Aim of the task:
Please work out how many lines of this material include "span", and answer with that number by itself.
»»
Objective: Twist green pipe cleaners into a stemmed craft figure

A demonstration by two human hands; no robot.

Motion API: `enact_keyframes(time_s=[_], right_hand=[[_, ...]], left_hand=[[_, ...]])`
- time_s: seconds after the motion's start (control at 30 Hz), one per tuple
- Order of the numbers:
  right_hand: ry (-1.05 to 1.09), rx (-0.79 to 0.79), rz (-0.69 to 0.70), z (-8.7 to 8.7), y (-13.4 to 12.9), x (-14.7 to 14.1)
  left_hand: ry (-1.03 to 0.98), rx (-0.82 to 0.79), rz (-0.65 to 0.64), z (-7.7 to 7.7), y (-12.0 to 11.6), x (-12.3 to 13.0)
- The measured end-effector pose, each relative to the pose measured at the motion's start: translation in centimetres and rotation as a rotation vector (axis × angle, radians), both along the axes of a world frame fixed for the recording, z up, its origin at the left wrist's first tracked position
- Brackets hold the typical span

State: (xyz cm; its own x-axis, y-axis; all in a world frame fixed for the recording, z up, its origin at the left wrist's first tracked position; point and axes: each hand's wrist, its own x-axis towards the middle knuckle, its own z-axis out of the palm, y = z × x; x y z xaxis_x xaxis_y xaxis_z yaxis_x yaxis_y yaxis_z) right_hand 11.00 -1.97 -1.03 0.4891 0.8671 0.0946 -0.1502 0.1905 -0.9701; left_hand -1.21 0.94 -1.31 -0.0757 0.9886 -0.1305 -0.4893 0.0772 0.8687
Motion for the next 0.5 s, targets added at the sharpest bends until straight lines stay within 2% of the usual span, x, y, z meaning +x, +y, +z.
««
Solution:
2